Tout le monde, je crois, s'accorde à penser que
le principe du bureau des temps est bon. M. le rapporteur ne l'a d'ailleurs pas
nié. Je crois simplement que la rédaction de l'article est très perfectible. Je
m'en remets donc à la sagesse du Sénat.
M. le président.
Je vais mettre aux voix l'amendement n° 15.
M. Jean-Pierre Schosteck.
Je demande la parole pour explication de vote.
M. le président.
La parole est à M. Schosteck.
M. Jean-Pierre Schosteck.
Je parlais tout à l'heure du caractère étrange de nos discussions. La
rédaction de cet article ne l'est pas moins.
Relisons le début de l'article : « Chaque commune de plus de 50 000 habitants
se dote - écoutez la perle ! - après délibération du conseil municipal... », ce
qui signifie que certaines décisions de la commune pourraient ne pas émaner du
conseil municipal !
Une telle rédaction ne peut vraiment provenir que de gens qui, manifestement,
ne connaissent rien à la vie municipale.
M. Jean Chérioux.
Je demande la parole pour explication de vote.
M. le président.
La parole est à M. Chérioux.
M. Jean Chérioux.
Nous sommes en présence d'un gadget, d'un gadget parisien d'ailleurs, ce qui
explique l'attitude un peu gênée de M. le ministre. Il sait très bien que cette
disposition ne vaut pas grand-chose, mais, comme il appartient à la majorité
municipale qui a décidé de la nomination d'un adjoint chargé du bureau des
temps à la ville de Paris, il ne peut pas dire qu'il est contre.
Pour ma part, je trouve cela affligeant dans la mesure où il s'agit de
problèmes sérieux.
Ce qui compte avant tout est de conserver l'esprit républicain et citoyen.
Mais qu'est-ce qu'une République sinon un système qui repose sur le privilège
donné aux citoyens d'élire des représentants, qui ont seuls le droit d'engager
l'ensemble de la population. Et que fait-on ? On crée des gadgets ; on fait de
la démocratie de proximité ; on crée des comités de quartier, etc.

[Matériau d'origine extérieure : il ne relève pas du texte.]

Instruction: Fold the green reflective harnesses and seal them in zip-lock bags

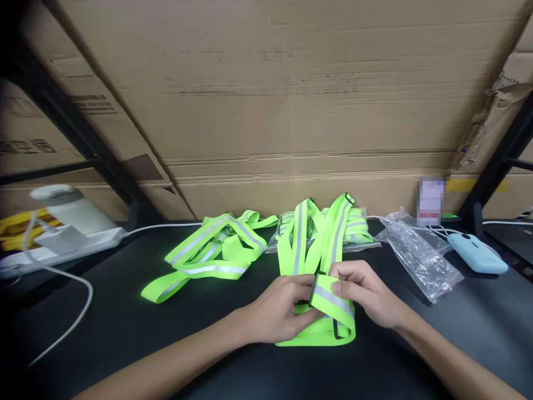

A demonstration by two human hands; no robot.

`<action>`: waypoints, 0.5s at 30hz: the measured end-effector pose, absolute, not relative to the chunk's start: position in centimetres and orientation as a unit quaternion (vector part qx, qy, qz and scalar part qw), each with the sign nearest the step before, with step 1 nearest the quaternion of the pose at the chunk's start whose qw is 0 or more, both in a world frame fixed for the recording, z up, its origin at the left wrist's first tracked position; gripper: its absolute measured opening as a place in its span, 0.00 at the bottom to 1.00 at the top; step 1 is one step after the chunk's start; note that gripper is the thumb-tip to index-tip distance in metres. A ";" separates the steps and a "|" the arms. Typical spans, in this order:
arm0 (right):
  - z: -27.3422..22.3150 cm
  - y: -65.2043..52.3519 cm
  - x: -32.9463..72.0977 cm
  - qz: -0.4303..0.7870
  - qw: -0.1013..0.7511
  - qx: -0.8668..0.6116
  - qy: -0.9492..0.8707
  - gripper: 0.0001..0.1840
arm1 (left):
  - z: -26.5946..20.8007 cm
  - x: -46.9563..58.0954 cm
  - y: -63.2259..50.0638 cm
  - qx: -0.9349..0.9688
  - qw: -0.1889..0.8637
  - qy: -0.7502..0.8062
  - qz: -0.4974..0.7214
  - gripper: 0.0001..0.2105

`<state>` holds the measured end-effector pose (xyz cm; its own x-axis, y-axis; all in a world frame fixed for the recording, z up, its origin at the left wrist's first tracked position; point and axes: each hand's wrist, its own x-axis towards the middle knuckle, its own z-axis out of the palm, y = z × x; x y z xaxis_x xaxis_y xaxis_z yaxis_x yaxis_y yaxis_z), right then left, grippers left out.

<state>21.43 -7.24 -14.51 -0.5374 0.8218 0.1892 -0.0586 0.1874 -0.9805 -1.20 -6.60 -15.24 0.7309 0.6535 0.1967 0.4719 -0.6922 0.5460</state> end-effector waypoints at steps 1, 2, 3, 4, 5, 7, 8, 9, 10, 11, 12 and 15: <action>-14.3 -7.3 21.4 0.563 0.380 -0.284 -0.677 0.18 | -15.3 -1.2 -6.6 0.898 0.242 0.314 0.190 0.08; -14.0 -7.4 21.3 0.556 0.375 -0.281 -0.686 0.17 | -15.3 -1.2 -6.5 0.895 0.247 0.319 0.190 0.08; -13.8 -7.5 21.2 0.550 0.370 -0.280 -0.694 0.16 | -15.4 -1.1 -6.5 0.891 0.251 0.326 0.190 0.08; -13.7 -7.6 21.1 0.544 0.366 -0.280 -0.701 0.14 | -15.4 -1.1 -6.4 0.886 0.256 0.335 0.192 0.08; -13.6 -7.7 21.0 0.538 0.366 -0.280 -0.706 0.13 | -15.5 -1.1 -6.3 0.880 0.262 0.344 0.196 0.09; -13.6 -7.8 20.9 0.532 0.370 -0.282 -0.707 0.12 | -15.5 -1.0 -6.2 0.872 0.275 0.349 0.204 0.12; -13.7 -7.8 20.9 0.537 0.370 -0.284 -0.703 0.12 | -15.6 -1.0 -6.2 0.871 0.281 0.346 0.208 0.13; -13.8 -7.8 20.8 0.545 0.366 -0.287 -0.697 0.13 | -15.6 -1.0 -6.1 0.869 0.288 0.342 0.211 0.14; -13.9 -7.8 20.8 0.557 0.357 -0.289 -0.692 0.14 | -15.6 -1.0 -6.1 0.868 0.296 0.337 0.212 0.15; -14.1 -7.7 20.8 0.569 0.343 -0.290 -0.688 0.14 | -15.7 -1.1 -6.0 0.867 0.305 0.331 0.212 0.15; -14.3 -7.6 20.7 0.580 0.326 -0.290 -0.688 0.15 | -15.8 -1.1 -5.9 0.866 0.316 0.324 0.213 0.15; -14.9 -7.5 20.2 0.597 0.262 -0.278 -0.705 0.22 | -16.2 -1.4 -5.5 0.852 0.370 0.298 0.222 0.03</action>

Je ne suis pas contre la concertation, bien au contraire, car elle est utile.
Mais, en l'occurrence, je le répète, de telles mesures ne sont pas nécessaires
: soit elles ne s'appliquent pas dans les petites communes, soit, dans les
grandes villes, en particulier celles qui sont soumises à la loi PLM, elles
risquent de créer la confusion.
On parle sans cesse de transparence, de clarté, mais, parallèlement, on
s'efforce d'embrouiller les choses. Soyons sérieux ! N'ayons pas un double
langage ! Peut-être y a-t-il derrière tout cela certaine volonté plus ou moins
politicienne ; je ne veux faire de procès à quiconque, mais, derrière tout
cela, n'y a-t-il pas quelque souci de manipulation, certains agissements que
l'on voudrait cacher ?
Pour moi, la République et la démocratie sont des concepts clairs : les
citoyens élisent leurs représentants et leur font confiance. Si ces
réprésentants ne répondent pas à leur attente, ils ne les réélisent pas. Un
point c'est tout !
Mme Nicole Borvo.
Vous en savez quelque chose !
M. Jean Chérioux.
C'est d'ailleurs peut-être à la suite de l'expérience des dernières élections
municipales que de telles idées sont nées dans l'esprit de la majorité qui nous
gouverne !
M. Jean-Yves Mano.
Je demande la parole pour explication de vote.
M. le président.
La parole est à M. Mano.
M. Jean-Yves Mano.
Mes chers collègues, le bureau des temps est une innovation, certes, mais une
innovation qui résulte de l'évolution rapide de la société. A l'évidence, la
société évolue tellement vite qu'on a du mal à suivre.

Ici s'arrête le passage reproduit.